Afin de tester cette idée, les chercheurs ont mené une série d’expériences au cours desquelles des participants devaient accomplir des tâches basiques utilisées pour évaluer les comportements créatifs ou libres – par exemple, trouver de nouveaux usages à des objets du quotidien ou nommer autant d’objets que possible dans une catégorie définie (par exemple, les choses bruyantes) – pendant que leurs cerveaux étaient scannés par un appareil d’imagerie à résonnance magnétique fonctionnelle (IRMf). Les chercheurs ont remarqué que chaque fois qu’un des participants avait une idée créative, l’enregistrement de cette idée était précédé par une faible activité électrique rappelant fortement les fluctuations lentes au repos. Quand les participants devaient accomplir une autre tâche ne nécessitant pas de créativité, ces fluctuations lentes n’apparaissaient pas.

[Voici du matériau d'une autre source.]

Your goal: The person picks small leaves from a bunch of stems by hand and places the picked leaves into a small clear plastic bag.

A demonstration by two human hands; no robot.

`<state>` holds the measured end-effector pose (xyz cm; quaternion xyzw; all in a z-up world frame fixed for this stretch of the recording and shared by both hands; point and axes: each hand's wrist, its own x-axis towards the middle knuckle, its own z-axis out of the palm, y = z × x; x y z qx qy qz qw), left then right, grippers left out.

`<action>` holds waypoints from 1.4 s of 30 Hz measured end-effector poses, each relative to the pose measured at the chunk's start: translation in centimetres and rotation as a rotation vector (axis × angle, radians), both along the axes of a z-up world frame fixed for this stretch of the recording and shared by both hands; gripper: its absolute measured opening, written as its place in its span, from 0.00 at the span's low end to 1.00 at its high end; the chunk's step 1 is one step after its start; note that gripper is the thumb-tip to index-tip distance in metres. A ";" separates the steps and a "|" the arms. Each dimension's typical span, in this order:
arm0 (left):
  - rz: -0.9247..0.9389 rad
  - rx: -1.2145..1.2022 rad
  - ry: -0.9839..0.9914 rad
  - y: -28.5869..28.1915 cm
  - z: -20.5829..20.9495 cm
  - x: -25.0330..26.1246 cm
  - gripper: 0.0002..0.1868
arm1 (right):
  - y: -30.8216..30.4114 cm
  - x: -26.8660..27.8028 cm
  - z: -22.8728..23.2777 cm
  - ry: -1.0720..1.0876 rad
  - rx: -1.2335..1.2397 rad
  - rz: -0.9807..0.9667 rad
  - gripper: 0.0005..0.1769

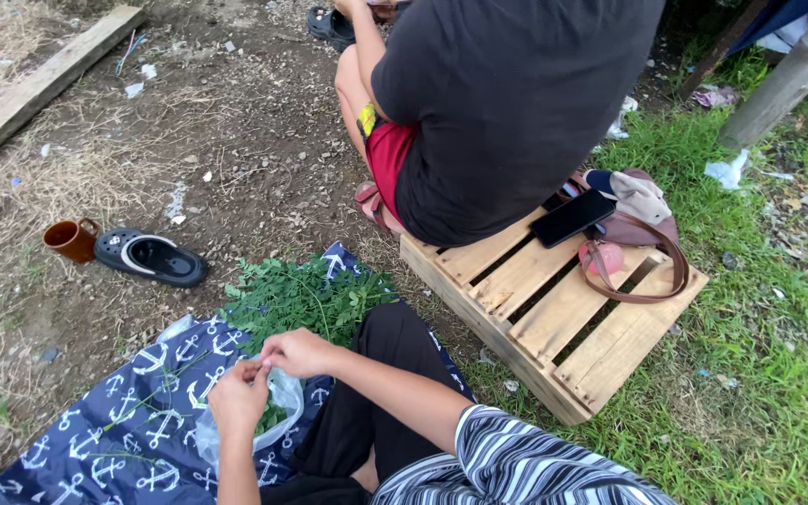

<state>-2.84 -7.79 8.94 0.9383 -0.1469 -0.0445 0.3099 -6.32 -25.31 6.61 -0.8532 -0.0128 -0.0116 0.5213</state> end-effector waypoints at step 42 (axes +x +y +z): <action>0.447 -0.845 1.051 6.8 -11.1 3.7 0.11 | 6.5 3.7 -6.1 -0.045 -0.217 0.139 0.07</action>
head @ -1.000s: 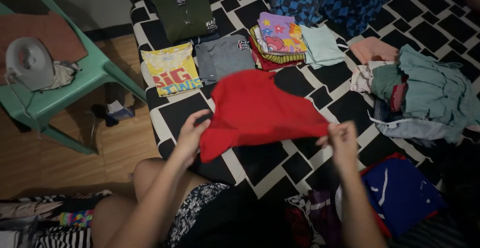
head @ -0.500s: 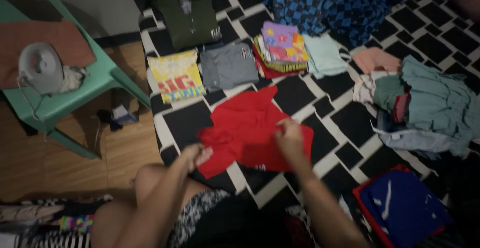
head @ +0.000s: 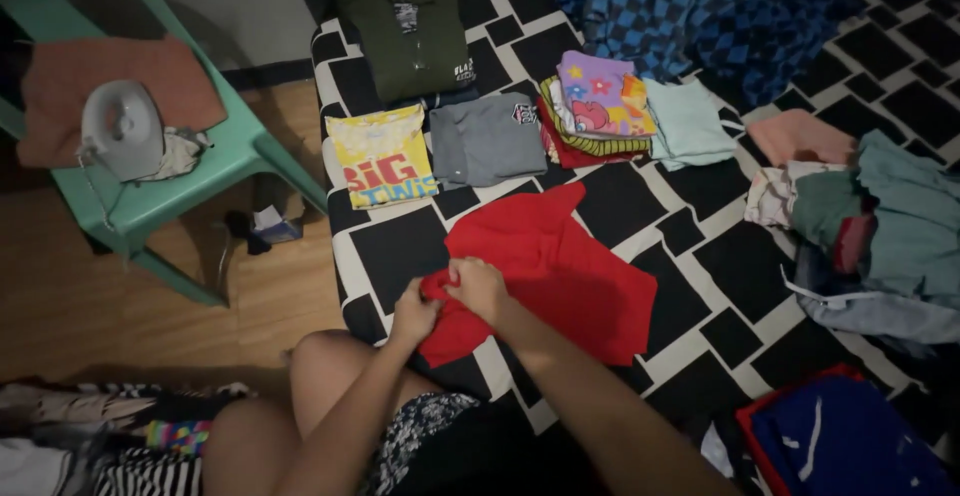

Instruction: Folding various items of clothing, including shirts and small garments, and organizing them into stacks on a bed.

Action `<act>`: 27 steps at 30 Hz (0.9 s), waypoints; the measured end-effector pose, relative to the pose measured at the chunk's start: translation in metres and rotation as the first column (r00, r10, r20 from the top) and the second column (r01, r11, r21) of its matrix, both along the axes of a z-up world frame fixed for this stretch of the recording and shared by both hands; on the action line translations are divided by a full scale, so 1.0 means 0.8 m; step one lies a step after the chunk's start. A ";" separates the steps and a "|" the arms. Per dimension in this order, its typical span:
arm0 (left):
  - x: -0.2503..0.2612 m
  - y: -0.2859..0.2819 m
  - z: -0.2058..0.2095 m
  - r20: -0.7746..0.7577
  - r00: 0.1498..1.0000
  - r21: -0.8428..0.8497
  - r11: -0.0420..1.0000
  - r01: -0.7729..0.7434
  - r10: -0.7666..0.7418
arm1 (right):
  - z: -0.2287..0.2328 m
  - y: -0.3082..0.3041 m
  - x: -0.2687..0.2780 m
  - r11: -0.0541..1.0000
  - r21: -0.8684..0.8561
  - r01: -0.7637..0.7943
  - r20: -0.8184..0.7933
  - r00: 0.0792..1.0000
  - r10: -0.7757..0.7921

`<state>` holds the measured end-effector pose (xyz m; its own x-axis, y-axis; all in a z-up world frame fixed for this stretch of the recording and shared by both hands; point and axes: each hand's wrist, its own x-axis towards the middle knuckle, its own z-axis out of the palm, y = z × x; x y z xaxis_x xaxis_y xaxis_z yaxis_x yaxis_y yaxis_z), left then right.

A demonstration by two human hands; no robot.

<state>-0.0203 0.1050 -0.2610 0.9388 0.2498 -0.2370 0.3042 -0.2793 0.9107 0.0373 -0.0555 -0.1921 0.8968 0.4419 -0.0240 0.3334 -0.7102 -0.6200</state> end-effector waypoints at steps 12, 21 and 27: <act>-0.001 0.003 -0.050 0.089 0.996 -0.347 0.937 0.036 -0.005 | -0.103 -0.036 0.056 0.954 0.134 0.267 -0.390 0.899 -0.197; -0.010 -0.004 0.045 -0.015 1.000 -0.375 0.927 -0.001 -0.005 | 0.007 -0.079 0.038 0.742 0.445 0.501 -0.751 0.661 0.004; -0.002 0.004 0.086 0.207 0.969 0.168 0.981 0.099 -0.133 | 0.040 -0.094 0.026 0.829 0.518 0.209 -0.560 0.816 0.144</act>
<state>-0.0223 0.1083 -0.1923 0.9881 0.1535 0.0082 0.0615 -0.4439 0.8940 0.0583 -0.1309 -0.1605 0.8109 0.5089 -0.2889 -0.2111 -0.2061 -0.9555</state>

« Nous avons identifié une onde lente ressemblant beaucoup aux fluctuations au repos mais comment prouver que c’était bien la même chose ? » demande Rotem Broday-Dvir. Elle répond : « Nous avons découvert que les fluctuations au repos sont légèrement différentes selon les personnes. Nous avons alors identifié ces fluctuations dans le cerveau de chaque participant avant qu’il accomplisse les différentes tâches. Il existait une corrélation significative entre les fluctuations au repos spontanées et la lente activité précédant l’apparition d’une idée créative. »


IRMf d’un cerveau créatif

Les scientifiques considèrent ce bruit comme un « bruit organisé », modelé par l’architecture unique du réseau neuronal au sein duquel il se produit. Ces architectures sont aussi le reflet de la formation et des préjugés de chacun. « Notre apprentissage et notre formation façonnent nos réseaux neuronaux d’une façon unique qui pourrait permettre aux fluctuations spontanées de produire des idées créatives. Chacun d’entre-nous peut le faire dans son domaine de talent, d’expertise et ses centres d’intérêts personnel, » dit le professeur Malach. « Ce bruit structuré est la façon dont notre cerveau « secoue» ce que nous avons appris pour nous donner de nouvelles idées. »

Il ajoute : « la créativité est peut-être l’aspect le plus significatif du comportement humain. C’est le moteur qui fait avancer notre culture, notre science et nos technologies. Ainsi, comprendre les mécanismes neuronaux sous-jacents à cette créativité peut être important pour mettre en lumière et peut-être même enrichir la pensée créative. »

Les recherches du professeur Rafael Malach sont financées par le Laboratoire pour la Recherche en Neurobiologie du docteur Lou Siminovitch.